You have all these independent means of analysis in Tad Patzek,  Art Berman, and the EIA in close agreement. Patzek is using Hubbert's math method (with Berman's data) while Berman does meticulous well-by-well reserve data accounting. And they both agree on a shale oil production peak in 3 years or less. The EIA also is projecting this with a 2020 peak. If that's all true, in just 3 years, conventional will be declining along with shale oil. With these declines, the only meaningful prop keeping us above Hubbert's curve for conventional oil will then be buckling, and we will once more be in a losing battle with rising demand, as we were briefly before the shale sweet spots ignited in 2012. You will probably want to be long oil once this condition sets in, barring a really bad global economy.

Shale Oil outside the US

The EIA  says the US has 78 of world's 419 billion barrels of unproved technically recoverable reserves of shale oil. There is shale outside the US, but as explained in this study, "The Shale Oil Boom: A US Phenomenon" it is unlikely that the US shale explosion will be replicated elsewhere. The reason - logistics:

  •  The shale boom has depended on an exponential growth of wells drilled. Unlike conventional, shale oil requires punching holes in rock like crazy like a machine gun. No other country has anything like the drilling rigs of the US, where 60% of all the rigs in the world are. They simply don't have the tools or crews to make it happen. The study concluded that this is unlikely to change in this decade because of the time needed to build and man the right rigs and equipment.
  •  Also a problem is that the thousands of new wells a year will be impossible in the more populated areas like Europe due to environmental and other concerns.
  •  And nowhere but the US do you have the small independent oil companies that are needed to take on the fast moving, high risk business profile of shale. And in most other countries with shale, the property is state owned with issues unlike the private and freely sold property rights of the US.
  •  Also in other countries, they don't have the pipeline infrastructure or water supply needed by the water intensive shale business.
The study concluded:
For all these reasons. it is difficult to believe that a US style shale revolution may occur in any other part of the world in the foreseeable future.
The other shale plays in the world will be played - eventually.

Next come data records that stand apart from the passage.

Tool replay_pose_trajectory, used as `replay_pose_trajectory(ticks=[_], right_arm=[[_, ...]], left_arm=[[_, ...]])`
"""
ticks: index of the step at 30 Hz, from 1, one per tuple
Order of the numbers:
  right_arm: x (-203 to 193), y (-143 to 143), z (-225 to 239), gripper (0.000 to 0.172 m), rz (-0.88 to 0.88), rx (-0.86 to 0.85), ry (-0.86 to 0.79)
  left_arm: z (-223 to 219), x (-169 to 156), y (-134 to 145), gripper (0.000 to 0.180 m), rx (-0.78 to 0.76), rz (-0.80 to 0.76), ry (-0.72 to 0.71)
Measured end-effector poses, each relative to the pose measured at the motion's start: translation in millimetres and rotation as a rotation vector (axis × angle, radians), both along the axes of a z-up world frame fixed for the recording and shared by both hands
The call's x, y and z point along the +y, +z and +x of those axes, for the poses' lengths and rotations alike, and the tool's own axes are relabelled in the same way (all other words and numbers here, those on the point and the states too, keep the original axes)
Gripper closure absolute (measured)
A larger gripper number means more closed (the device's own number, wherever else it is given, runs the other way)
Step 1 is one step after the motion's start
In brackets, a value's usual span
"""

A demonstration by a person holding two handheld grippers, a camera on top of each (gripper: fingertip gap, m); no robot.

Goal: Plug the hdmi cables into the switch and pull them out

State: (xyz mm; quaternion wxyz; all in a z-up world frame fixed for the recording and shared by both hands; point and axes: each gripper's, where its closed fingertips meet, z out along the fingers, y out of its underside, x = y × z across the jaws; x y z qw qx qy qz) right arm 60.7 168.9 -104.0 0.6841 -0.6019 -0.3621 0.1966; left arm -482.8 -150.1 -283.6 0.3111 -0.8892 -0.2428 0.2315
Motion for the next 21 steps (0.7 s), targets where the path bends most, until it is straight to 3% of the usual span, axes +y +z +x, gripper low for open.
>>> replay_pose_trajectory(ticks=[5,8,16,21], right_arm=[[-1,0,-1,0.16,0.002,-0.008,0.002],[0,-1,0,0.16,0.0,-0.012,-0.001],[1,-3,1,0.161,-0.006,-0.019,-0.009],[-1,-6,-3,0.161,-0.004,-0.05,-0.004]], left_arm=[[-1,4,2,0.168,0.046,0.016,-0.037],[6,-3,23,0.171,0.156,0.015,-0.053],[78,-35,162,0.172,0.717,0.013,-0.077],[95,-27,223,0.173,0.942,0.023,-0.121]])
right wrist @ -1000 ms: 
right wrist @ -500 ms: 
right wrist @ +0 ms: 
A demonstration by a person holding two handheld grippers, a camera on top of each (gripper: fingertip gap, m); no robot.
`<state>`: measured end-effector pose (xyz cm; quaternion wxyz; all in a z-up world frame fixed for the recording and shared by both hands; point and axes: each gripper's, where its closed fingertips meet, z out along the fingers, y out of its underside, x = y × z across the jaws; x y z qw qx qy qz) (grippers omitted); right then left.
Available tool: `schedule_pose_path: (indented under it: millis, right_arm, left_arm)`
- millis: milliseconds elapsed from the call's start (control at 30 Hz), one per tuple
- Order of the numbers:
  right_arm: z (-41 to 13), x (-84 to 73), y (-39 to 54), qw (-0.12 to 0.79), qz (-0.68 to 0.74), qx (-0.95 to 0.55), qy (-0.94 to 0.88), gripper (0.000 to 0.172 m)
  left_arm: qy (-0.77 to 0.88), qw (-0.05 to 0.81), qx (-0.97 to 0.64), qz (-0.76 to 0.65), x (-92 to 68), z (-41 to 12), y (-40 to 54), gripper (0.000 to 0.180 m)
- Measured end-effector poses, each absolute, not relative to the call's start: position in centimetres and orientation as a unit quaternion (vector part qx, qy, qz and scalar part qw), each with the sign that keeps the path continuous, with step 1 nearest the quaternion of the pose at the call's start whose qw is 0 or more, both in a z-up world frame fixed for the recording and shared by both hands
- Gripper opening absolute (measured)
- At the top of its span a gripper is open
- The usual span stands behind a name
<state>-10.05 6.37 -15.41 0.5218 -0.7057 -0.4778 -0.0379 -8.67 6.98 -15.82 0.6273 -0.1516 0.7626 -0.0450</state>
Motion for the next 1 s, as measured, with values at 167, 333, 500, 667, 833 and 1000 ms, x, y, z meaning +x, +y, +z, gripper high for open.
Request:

As oil stays high enough, these countries will deal with all the above logistic roadblocks, and this oil will find its way onto the market. If the "dreg" US shale card soon goes into a decline, there are other cards to play in global net energy supply. But how quickly can those cards be played?  It will likely be in small, erratic doses.

This is why it is so critical to build the natural gas bridge away from oil, as I and others have been writing about for 10 years now. Fracked natural gas has much different dynamics and will peak much later than oil, (around 2040 by Hubbert and other means) and is a much superior transportation fuel than refined oil. The Pickens Plan is needed more urgently now than ever.